柳尧章真将瑞福召去问话,瑞福听说主人想让他娶秋蕙,登时震愕,脑袋刚晃了两下脸已通红。
柳尧章以为他嫌弃秋蕙是带崽的寡妇,表示会多给他们一些钱财补助。
瑞福一贯憨木的脸呈现稀有的苦恼,支吾道:“三爷对小的恩重如山,叫小的去死,小的都不敢迟疑,唯独这件事万万不可。”
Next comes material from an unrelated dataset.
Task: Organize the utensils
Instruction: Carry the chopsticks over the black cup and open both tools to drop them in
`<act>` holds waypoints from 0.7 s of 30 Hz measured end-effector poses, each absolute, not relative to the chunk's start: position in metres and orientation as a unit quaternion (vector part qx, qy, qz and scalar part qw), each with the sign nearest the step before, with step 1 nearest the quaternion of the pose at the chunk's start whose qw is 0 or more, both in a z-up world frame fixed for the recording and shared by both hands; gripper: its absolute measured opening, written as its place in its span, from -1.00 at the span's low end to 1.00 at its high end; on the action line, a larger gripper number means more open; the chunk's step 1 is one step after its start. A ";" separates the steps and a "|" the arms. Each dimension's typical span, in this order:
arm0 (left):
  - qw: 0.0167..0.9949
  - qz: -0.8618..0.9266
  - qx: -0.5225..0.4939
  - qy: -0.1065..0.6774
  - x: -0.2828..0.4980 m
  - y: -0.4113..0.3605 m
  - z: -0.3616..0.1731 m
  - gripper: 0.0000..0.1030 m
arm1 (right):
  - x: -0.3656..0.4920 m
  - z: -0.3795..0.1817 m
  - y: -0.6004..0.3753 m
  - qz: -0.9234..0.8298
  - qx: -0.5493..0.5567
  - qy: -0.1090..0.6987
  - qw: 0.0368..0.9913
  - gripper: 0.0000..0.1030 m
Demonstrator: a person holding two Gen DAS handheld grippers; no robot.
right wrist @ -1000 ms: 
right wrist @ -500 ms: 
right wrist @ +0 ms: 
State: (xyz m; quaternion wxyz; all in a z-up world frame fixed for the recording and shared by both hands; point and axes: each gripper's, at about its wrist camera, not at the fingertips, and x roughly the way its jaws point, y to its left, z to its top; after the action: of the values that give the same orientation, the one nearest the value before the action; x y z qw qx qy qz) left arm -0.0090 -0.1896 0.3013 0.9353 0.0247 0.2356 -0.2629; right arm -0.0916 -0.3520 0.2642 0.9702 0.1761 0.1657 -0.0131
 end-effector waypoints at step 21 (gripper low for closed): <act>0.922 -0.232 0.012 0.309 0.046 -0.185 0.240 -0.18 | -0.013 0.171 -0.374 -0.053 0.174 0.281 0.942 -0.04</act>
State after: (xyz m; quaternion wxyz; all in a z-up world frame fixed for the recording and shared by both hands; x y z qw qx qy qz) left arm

柳尧章追问原因,他的嘴像闭紧的蚌壳再撬不开,僵持一阵只好作罢。
柳竹秋知情后笑不可支,奚落三哥:“人家是两个大活人,你却想像给鸡鸭配种一样胡乱撮合,
堂堂状元竟连‘己所不欲勿施于人’的道理都忘了。”
柳尧章也觉这糊涂行径贻笑大方,自嘲两句放弃了。
文小青母子次日一早便要动身,今晚得早睡。
柳竹秋还想多看会儿书,挪去书房下榻,二更天方熄灯就寝。
朦胧入梦之际,对面卧房顶上的瓦片呼啦作响,她一惊而起,抽出墙上的宝剑推门查看。
瑞福和文小青也相继出门,三人都听了到那阵异响。
“是野猫打架吗?”
“不对,动静太大了,定是人为的。”
他们正疑心是梁上君子造访,一件小物品飞过门墙落入天井。
那是一只包了小石子和迎春花枝的纸条,又是万里春发来的讯息。
“有人欲害汝!”
柳竹秋意识到刚才的响动是万里春与刺客搏斗时发出的,让文小青母子快去书房躲避。
她和瑞福紧握兵器守在门口,时刻警惕备战,直熬到东方欲明,晨鸡登坛,方确定歹人不会卷土重来。
天大亮了,她派瑞福去附近街巷探查,不多时听他带回一个惊人情况。
“前面锅盖胡同里躺着个穿黑衣的死人,胸前有个血窟窿,好像是夜间被人打死在那儿的。里长已报官了,好多人正围着看呢。”
柳竹秋断定那是被万里春杀死的刺客,也猜到了害她的人是谁,忙对文小青说“我搞垮贾令策,已然激怒他的朋党,这刺客八成是唐振奇派来的。你这会儿回家定有危险,还得和仇儿留下多住几天。”
文小青也很慌骇,同时为她担忧,建议她立刻向上位者求助。
柳竹秋挂出红灯求见太子。
听说唐振奇派人暗杀她,朱昀曦甚为惊怒,又想那太监连他这个太子都敢加害,天底下也没有他不敢干的坏事了。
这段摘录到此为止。